Hygiene in der Zahnarztpraxis

Die heimlichen Infektionswege

Trotz strikter Einhaltung der Hygienevorschriften des Robert Koch-Instituts kann es in der zahnärztlichen Praxis zu sogenannten Hygienelücken kommen. Nur wenn diese erkannt sind, können sie auch gezielt vermieden werden. Das hilft besonders bereits vorgeschädigten Patienten sowie dem Personal.

Die meisten zahnärztlichen Behandlungen stellen per se ein Infektionsrisiko für Zahnärzte und das Behandlungsteam dar. Aufgrund der umfangreichen QM-Maßnahmen in den vergangenen Jahren wird in deutschen Zahnarztpraxen grundsätzlich ein sehr hoher Standard hinsichtlich der Infektionsprävention erreicht [Assadian et al., 2012]. Diese positive Entwicklung ist auf die Empfehlungen der KRINKO (Kommission für Krankenhaushygiene und Infektionsprävention des Robert Koch-Instituts) und die Anstrengungen der Zahnärztekammern zurückzuführen [Hübner et al., 2012].

Dank der umfangreichen Vorkehrungen kommt es vor allem zu einer erheblichen Reduktion von Keimen und somit zu einer Verringerung der Infektionswahrscheinlichkeit, anstatt zu einer selektiven Beseitigung besonders pathogener Keime. Trotz aller Bemühungen lassen sich insbesondere bei weniger beachteten Infektionswegen wissenschaftlich Hygienelücken aufweisen, die im Fall von Risikopatienten fatale Folgen nach sich ziehen können [Robert-Koch Institut, 2006].
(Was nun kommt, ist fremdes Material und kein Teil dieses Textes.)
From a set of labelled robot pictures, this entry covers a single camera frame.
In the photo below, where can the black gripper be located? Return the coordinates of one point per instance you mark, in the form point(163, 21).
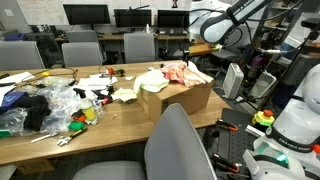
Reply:
point(186, 55)

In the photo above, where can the peach cloth garment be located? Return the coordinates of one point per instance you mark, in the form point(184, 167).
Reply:
point(198, 78)

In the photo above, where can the pale yellow cloth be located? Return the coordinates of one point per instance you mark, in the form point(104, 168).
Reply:
point(151, 81)

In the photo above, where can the large brown cardboard box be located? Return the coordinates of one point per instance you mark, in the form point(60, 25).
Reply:
point(193, 98)

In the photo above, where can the black keyboard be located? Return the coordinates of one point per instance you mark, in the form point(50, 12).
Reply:
point(120, 33)
point(176, 34)

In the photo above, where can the small white object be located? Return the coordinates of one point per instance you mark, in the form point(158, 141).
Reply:
point(151, 69)

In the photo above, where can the black computer monitor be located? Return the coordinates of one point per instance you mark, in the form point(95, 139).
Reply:
point(86, 14)
point(132, 18)
point(173, 18)

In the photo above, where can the white space heater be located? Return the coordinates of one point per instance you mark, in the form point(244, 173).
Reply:
point(232, 81)

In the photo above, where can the white bottle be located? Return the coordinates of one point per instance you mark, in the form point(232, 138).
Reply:
point(147, 28)

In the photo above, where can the small white card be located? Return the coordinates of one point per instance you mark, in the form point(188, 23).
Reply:
point(129, 78)

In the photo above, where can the small dark trophy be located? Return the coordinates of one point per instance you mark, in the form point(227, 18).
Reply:
point(174, 3)

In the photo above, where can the dark green small object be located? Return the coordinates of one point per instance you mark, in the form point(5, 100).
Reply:
point(120, 72)

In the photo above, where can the light green cloth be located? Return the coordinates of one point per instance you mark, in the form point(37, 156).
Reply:
point(125, 95)

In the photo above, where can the purple object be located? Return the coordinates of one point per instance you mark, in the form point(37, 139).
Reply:
point(256, 65)

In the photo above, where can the orange black clamp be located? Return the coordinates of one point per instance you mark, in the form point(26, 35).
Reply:
point(226, 163)
point(226, 125)

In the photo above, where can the orange ball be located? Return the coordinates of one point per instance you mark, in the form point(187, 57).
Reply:
point(111, 71)

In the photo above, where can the white grilled fan heater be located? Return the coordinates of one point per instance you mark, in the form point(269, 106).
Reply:
point(263, 85)

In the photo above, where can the gray framed office chair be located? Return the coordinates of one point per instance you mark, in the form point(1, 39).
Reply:
point(176, 150)

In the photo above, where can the small metal object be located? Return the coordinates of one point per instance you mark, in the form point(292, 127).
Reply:
point(115, 116)

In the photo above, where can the black red tool pile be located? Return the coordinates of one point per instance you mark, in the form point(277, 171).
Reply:
point(103, 95)

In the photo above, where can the white paper stack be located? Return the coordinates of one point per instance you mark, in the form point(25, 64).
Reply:
point(95, 82)

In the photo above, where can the yellow red emergency stop button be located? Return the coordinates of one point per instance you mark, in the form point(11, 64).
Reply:
point(263, 118)

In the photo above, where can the silver metal bar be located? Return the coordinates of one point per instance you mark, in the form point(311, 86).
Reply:
point(255, 131)

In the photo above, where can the black perforated mounting board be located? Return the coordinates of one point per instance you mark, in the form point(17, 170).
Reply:
point(238, 146)

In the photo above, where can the clear plastic water bottle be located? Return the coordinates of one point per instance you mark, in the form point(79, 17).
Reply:
point(98, 109)

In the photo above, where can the metal shelf rack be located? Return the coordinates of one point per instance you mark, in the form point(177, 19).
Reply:
point(278, 23)

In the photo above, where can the yellow liquid spray bottle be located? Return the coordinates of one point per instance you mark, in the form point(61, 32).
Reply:
point(87, 110)

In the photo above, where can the black orange small tool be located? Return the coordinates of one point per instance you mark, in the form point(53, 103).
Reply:
point(78, 116)

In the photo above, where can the green plastic toy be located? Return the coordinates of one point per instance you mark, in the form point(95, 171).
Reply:
point(76, 126)

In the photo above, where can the large clear plastic bag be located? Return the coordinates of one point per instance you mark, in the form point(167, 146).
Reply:
point(61, 100)

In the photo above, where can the yellow ball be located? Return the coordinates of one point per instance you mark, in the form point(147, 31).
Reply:
point(45, 73)

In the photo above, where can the black mesh office chair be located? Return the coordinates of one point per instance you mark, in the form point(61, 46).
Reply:
point(45, 48)

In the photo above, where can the black cloth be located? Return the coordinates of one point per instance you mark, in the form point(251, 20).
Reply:
point(36, 111)

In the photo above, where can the white marker pen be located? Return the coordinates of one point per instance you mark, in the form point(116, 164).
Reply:
point(43, 137)

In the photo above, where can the blue bin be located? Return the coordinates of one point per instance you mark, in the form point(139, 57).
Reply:
point(15, 36)

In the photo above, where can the blue bag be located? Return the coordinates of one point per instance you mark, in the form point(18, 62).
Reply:
point(13, 100)

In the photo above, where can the small clear plastic bag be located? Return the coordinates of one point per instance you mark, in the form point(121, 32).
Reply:
point(11, 121)

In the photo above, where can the green flat object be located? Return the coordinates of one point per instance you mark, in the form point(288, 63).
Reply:
point(5, 134)

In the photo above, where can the tan wrist camera mount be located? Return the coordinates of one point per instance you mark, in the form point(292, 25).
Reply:
point(203, 49)

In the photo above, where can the wooden wall desk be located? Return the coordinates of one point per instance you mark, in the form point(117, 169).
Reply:
point(110, 36)

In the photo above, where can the black camera on stand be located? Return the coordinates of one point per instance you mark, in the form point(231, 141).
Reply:
point(310, 23)

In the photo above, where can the white wall plate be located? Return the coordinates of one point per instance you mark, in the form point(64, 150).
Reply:
point(9, 12)
Potenzielle Erreger in der Aerosolwolke

Bei jeder invasiven zahnärztlichen Behandlung mit rotierenden Instrumenten entsteht eine Aerosolbildung. Dabei breitet sich die Aerosolwolke in Abhängigkeit von der behandelten Mundregion mit einer Reichweite von 0,8 m bis zu 1,5 m aus [Sümnig et al., 2001]. Potenzielle Erreger können hierbei bis zu mehrere Stunden in der Raumluft verbleiben [Pitten und Kramer, 2001]. In dieser Richtung handelt es sich um eine Infektionsroute, die infektiös für das Personal sein könnte.

Infektionswege in die Gegenrichtung können mit Pseudomonas spp. kontaminierte wasserführende Systeme der Dentaleinheit darstellen [Assadian et al., 2012; Jensen et al., 1997]. Mit Pseudomonas aeruginosa kontaminierte Dentaleinheiten können für Patienten mit Cystischer Fibrose (synonym: Mukoviszidose, CF) möglicherweise folgenreich sein. Bei CF handelt es sich um die häufigste schwerwiegende autosomal rezessiv vererbte Stoffwechselerkrankung in den westlichen Industrieländern – mit einer Inzidenz von 1:2.500 Lebendgeborenen [Ratjen und Döring, 2003; Gibson et al., 2003]. Dabei entsteht eine generalisierte Dysfunktion der exokrinen Drüsen. In den betroffenen Organen werden zähe, visköse Sekrete produziert, die deren Ausführungsgänge verlegen und zu massiven Komplikationen führen.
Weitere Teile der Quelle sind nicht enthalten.